The data START

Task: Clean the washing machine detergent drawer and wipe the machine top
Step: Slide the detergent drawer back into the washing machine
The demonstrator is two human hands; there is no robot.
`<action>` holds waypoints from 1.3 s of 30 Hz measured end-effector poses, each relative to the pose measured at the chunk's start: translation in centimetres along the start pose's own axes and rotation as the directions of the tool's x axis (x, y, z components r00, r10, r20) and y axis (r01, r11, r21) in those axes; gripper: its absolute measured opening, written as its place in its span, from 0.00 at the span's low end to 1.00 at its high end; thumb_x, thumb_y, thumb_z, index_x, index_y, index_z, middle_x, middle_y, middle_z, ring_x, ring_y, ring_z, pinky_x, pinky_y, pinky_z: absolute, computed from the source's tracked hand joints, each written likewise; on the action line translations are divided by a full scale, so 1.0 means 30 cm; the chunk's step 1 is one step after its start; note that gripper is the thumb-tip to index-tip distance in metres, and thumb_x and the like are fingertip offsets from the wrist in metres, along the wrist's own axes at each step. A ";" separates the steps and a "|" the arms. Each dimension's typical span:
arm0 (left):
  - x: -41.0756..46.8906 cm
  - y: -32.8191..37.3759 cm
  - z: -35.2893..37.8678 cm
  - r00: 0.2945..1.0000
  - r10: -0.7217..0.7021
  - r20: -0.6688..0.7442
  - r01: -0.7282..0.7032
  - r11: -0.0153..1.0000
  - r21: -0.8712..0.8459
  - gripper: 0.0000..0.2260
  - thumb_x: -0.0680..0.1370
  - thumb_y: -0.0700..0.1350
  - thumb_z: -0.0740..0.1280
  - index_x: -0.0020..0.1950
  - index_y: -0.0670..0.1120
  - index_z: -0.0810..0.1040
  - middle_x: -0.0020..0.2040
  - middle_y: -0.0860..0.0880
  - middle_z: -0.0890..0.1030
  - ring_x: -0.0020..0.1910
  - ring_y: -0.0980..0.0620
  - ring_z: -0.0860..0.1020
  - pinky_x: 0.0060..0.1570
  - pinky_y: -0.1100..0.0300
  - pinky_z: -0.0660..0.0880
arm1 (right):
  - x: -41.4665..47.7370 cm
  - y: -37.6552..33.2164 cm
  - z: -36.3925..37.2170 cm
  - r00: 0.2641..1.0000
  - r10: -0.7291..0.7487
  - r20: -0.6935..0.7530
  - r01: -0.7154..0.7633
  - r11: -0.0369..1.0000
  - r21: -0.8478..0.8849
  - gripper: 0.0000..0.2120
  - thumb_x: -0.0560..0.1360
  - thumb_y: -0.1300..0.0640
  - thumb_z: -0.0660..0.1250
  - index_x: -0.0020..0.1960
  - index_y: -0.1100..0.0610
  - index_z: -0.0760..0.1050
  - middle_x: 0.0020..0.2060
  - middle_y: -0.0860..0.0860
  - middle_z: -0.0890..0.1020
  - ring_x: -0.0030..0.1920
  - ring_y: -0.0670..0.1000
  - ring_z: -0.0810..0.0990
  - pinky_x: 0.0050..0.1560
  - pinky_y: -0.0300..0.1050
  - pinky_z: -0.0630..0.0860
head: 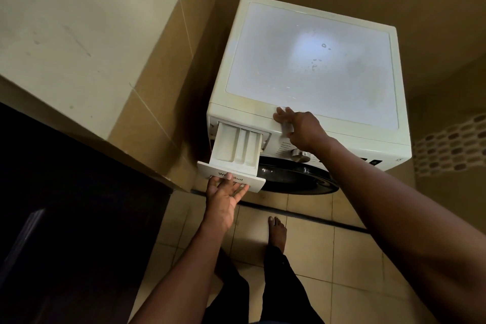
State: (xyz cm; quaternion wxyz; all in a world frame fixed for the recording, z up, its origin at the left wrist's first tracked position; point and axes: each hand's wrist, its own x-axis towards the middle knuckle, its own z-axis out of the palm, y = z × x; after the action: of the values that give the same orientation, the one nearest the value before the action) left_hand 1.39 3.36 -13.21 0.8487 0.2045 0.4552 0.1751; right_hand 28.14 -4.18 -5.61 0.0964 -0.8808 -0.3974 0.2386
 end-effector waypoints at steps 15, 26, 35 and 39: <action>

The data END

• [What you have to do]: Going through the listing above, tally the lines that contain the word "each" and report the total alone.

• [Answer to this task]: 2